Visiteur : Dans sa recherche de l’essentiel, on se rend vite compte de son insuffisance et de la nécessité d’un guide ou d’un maître. Cela implique une certaine discipline, car on est censé faire confiance à son guide et suivre implicitement ses conseils et ses instructions. Pourtant, les urgences et les pressions sociales sont si fortes, les désirs et les peurs personnels si puissants, que la simplicité d’esprit et de volonté, indispensable à la discipline, n’est pas au rendez-vous. Comment trouver un équilibre entre le besoin d’un guru et la difficulté de lui obéir implicitement ?
Nisargadatta Maharaj : Ce que l’on fait sous la pression de la société et des circonstances n’a pas beaucoup d’importance, car il s’agit le plus souvent d’une action mécanique, d’une simple réaction à des impacts. Il suffit de s’observer soi-même sans passion pour s’isoler complètement de ce qui se passe. Ce que l’on a fait sans réfléchir, aveuglément, peut s’ajouter à son karma (destin), sinon cela n’a guère d’importance. Le guru n’exige qu’une chose : la clarté et l’intensité de l’objectif, le sens de la responsabilité envers soi-même. La réalité même du monde doit être remise en question. Qui est le guru, en fin de compte ? Celui qui connaît l’état dans lequel il n’y a ni monde ni pensée du monde, celui-là est l’enseignant suprême. Le trouver, c’est atteindre l’état où l’imagination n’est plus prise pour la réalité. S’il vous plaît, comprenez que le guru représente la réalité, la vérité, ce qui est. Il est réaliste au sens le plus élevé du terme. Il ne peut pas et ne veut pas s’accommoder de l’esprit et de ses illusions. Il vient pour vous amener au réel ; n’attendez pas de lui qu’il fasse autre chose.
Le guru que vous avez en tête, celui qui vous donne des informations et des instructions, n’est pas le vrai guru. Le vrai guru est celui qui connaît le réel, au-delà des apparences. Pour lui, vos questions sur l’obéissance et la discipline n’ont pas de sens, car à ses yeux, la personne que vous vous imaginez être n’existe pas. Vos questions portent sur une personne qui n’existe pas. Ce qui existe pour vous n’existe pas pour lui. Ce que vous tenez pour acquis, il le nie absolument.
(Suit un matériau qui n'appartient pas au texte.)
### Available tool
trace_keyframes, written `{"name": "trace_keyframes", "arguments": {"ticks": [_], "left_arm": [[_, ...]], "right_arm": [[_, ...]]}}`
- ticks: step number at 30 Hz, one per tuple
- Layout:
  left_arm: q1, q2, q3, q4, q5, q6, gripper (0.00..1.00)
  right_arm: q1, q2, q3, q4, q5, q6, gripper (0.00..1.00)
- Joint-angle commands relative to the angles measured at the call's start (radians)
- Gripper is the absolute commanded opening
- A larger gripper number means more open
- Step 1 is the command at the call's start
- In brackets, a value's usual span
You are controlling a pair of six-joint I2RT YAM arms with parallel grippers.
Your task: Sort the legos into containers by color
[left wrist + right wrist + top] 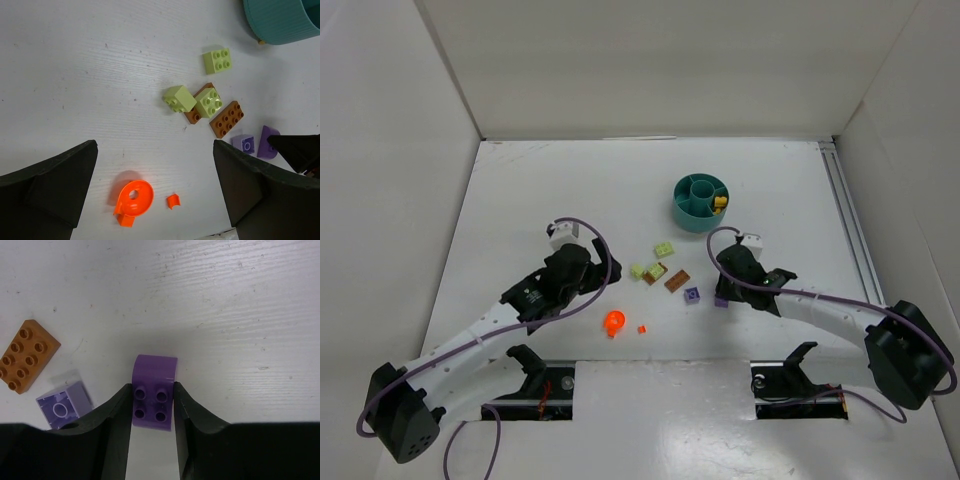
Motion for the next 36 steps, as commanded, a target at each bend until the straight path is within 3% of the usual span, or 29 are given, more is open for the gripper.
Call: {"name": "trace_keyframes", "arguments": {"ticks": [1,5,10,14,17,19,22,28,32,36], "left_arm": [[-0.002,-0.013,-0.012,0.036,0.006,0.011,1.00],[-0.002,-0.022,-0.012,0.036,0.006,0.011,1.00],[-0.002,-0.043,-0.012,0.026,-0.003,0.002,1.00],[-0.002,-0.054,-0.030,0.026,-0.003,0.002,1.00],[-0.002,-0.063,-0.041,0.057,0.008,0.014,1.00],[-0.002,-0.063,-0.041,0.091,0.020,0.025,1.00],[-0.002,-0.063,-0.041,0.109,0.032,0.052,1.00],[-0.002,-0.042,-0.012,0.167,0.032,0.103,1.00],[-0.002,-0.002,0.009,0.192,0.032,0.147,1.00],[-0.002,0.039,0.028,0.235,0.041,0.183,1.00]], "right_arm": [[0.011,-0.005,-0.001,0.026,0.031,-0.012,0.34],[0.011,0.017,0.019,-0.006,0.031,-0.023,0.41],[0.011,0.017,0.028,0.035,0.040,-0.084,0.30],[0.011,-0.053,0.028,0.228,0.026,-0.326,0.27],[0.011,-0.098,0.062,0.372,-0.009,-0.669,0.26],[-0.009,-0.112,0.095,0.422,-0.034,-0.765,0.24],[-0.106,-0.123,0.141,0.528,-0.128,-0.908,0.24],[-0.359,0.006,0.267,0.686,-0.544,-0.982,0.23],[-0.420,0.127,0.361,0.773,-0.742,-1.086,0.23],[-0.486,0.309,0.495,0.821,-0.898,-1.059,0.23]]}}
Il veut que vous vous voyiez comme il vous voit. Vous n’aurez alors pas besoin d’un guru à qui obéir et suivre, car vous obéirez et suivrez votre propre réalité. Réalisez que tout ce que vous pensez être n’est qu’un flot d’événements ; que si tout arrive, va et vient, vous seul êtes, l’immuable parmi les changeants, l’évidence parmi les déductions. Séparez l’observé de l’observateur et abandonnez les fausses identifications.
V : Pour trouver la réalité, il convient se débarrasser de tout ce qui fait obstacle. D’un autre côté, la nécessité de survivre dans une société donnée oblige à faire et à supporter beaucoup de choses. Faut-il abandonner sa profession et son statut social pour trouver la réalité ?
N.M : Faites votre travail. Lorsque vous avez un moment de libre, tournez votre attention à l’intérieur. Ce qui est important, c’est de ne pas rater l’occasion quand elle se présente. Si vous êtes sérieux, vous utiliserez pleinement vos loisirs. Cela suffit.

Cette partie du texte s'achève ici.